It is something to stand in the room to which “Houston, we have a problem!” was addressed.
It is history.
But it is also Heath-Robinsonesque beyond belief: the flickery cathode-ray-monitors predate keyboards; the clunker consoles house rotary phones; and everything shrieks “60s”. Your car’s electric key fob handily out-powers all their supporting mainframes combined. And the Pentagon’s assigned eerie in that room, perched where it could see and not be seen at the other end of the back row from Public Liason, could have been conjured up by Le Carré.
Nearby, the Saturn 5 and Space Shuttle innards lie open to view, their spaghetti wiring reminiscent of stepping into the attic of a just-deceased tinkerer and wondering “What on earth am I going to do with all this?” They made it back from the moon with “all this”.
And “gnat in the Grand Canyon” does not even begin to convey the miniscule irrevelevance of the cramped modules even in just the edge of space into which they were flung.
But “Mission Control”, no; rather “Not in Control of Mission”.

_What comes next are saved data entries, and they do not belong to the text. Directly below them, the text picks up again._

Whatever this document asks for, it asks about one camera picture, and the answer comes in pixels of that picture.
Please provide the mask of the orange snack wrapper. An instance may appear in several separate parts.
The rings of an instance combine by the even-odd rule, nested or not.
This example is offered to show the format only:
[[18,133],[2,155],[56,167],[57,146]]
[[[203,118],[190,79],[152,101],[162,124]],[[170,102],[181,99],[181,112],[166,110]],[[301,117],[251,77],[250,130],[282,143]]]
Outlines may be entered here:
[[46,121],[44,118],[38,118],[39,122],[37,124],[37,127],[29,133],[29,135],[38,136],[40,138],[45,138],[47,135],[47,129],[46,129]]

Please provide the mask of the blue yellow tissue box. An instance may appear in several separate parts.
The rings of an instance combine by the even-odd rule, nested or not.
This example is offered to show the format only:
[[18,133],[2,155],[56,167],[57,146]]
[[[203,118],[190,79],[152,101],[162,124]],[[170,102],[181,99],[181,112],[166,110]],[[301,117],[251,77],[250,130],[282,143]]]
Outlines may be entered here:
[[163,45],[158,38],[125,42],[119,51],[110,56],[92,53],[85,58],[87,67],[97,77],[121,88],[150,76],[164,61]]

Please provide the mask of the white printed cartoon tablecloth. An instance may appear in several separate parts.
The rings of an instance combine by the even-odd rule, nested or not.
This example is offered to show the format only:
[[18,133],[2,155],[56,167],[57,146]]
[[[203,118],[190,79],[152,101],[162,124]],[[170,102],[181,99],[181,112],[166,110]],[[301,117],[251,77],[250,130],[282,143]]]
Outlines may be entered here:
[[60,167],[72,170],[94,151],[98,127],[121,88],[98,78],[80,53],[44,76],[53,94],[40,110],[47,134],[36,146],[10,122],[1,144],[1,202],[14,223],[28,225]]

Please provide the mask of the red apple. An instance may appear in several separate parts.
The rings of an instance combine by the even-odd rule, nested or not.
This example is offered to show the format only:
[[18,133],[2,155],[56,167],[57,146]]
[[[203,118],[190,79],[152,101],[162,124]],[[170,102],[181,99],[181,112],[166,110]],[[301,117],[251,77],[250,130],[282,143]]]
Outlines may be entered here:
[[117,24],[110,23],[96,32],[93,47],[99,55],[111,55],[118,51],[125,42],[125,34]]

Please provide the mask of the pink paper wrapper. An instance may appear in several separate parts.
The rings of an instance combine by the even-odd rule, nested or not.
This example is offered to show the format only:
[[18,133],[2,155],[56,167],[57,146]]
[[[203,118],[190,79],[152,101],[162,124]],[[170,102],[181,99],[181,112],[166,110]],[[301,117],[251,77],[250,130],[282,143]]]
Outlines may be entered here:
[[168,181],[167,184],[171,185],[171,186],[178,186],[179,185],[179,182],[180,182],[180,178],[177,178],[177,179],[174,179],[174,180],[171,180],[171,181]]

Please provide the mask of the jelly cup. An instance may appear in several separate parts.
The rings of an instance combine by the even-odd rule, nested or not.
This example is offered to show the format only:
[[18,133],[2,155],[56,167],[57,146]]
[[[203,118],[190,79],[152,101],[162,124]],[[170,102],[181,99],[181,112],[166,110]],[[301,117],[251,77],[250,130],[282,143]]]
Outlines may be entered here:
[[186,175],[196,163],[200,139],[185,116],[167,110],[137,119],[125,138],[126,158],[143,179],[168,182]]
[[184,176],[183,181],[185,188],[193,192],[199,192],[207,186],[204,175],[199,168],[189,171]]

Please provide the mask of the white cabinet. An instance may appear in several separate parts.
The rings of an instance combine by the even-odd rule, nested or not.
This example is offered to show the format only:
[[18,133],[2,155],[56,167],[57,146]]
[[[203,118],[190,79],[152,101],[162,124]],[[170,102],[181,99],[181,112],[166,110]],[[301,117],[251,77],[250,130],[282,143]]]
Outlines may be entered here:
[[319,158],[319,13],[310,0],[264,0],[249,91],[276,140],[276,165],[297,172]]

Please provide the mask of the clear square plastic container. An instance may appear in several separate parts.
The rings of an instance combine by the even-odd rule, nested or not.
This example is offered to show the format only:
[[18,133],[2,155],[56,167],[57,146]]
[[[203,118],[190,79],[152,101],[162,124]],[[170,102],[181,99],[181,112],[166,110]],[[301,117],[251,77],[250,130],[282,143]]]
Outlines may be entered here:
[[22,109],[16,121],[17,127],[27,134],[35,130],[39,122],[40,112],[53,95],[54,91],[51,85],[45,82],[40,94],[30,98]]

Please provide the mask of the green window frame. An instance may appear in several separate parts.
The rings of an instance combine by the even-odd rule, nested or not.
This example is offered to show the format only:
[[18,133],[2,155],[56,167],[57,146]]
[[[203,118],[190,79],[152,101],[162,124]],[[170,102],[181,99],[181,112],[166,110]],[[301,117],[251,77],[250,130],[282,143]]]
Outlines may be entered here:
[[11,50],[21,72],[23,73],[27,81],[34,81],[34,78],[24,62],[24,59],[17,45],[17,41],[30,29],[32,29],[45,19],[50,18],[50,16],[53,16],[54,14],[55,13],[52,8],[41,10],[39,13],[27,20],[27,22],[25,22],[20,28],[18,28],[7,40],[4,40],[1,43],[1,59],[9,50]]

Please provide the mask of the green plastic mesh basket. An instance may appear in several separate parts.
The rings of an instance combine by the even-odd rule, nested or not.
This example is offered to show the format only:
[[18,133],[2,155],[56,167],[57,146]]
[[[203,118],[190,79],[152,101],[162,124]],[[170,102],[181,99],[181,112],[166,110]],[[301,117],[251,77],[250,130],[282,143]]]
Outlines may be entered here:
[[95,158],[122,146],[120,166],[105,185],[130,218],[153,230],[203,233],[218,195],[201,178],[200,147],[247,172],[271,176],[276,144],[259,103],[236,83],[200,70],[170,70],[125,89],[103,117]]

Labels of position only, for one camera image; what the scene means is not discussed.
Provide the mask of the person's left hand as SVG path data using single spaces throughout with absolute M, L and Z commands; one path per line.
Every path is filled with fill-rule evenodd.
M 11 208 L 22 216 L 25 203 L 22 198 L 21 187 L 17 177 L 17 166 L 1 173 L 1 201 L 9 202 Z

Once those fireballs ignited, the furrow-browed, white-starched, short-cropped geeks who crammed into that room in black-and-white were for all intents and purposes gawking bystanders like the rest of us, just hoping it would work. Astronauts flew—sat precariously atop—giant exploding tin cans: it’s not rocket science, it’s borderline miraculous that so many lived to tell the tale.
All the same, we may come to look back on them less kindly.
After all, the 16th Century was similarly awestruck by the likes of Pedro Menéndez de Avilés and Sir Francis Drake as they ventured to the edge of the New World.
But they are now seen, at least by those who care to know, as ISIS-like predators at the behest of Monstrous Calculating Religious Bigots—Henry Tudor was lopping his wives’ heads off and the Inquisition was in full swing at the time—serving power-avarice above all, poisoning the vast New Eden with their fetid diseases and racial animus.
Similarly, it was not Kennedy but Nixon who signed the declaration “We came in Peace” which Neil Armstrong left on the moon on our behalf, and it was not peace but our death-rattle with the Soviet Union which catapulted him there—hence Pentagon oversight. The first message we left on another world addressed to other life is a lie. Native Americans understand.
True, when its compulsively self-destructive pathology crested in the 20th Century, engulfing the planet in wars—two hot and one cold—the Old World was rescued on all three occasions by the New.
Perhaps the Final Frontier will eventually come to do the same for us.
But those three rescues would not have been possible without the relative size of and distance between the Old and the New Worlds.
So perhaps it’s just as well that the Universe, ruled by Dark Energy, is not only expanding as we encroach upon it but is accelerating away from us as we do. If past is prologue, the survival of our sick species may ultimately depend on the Final Frontier never being final.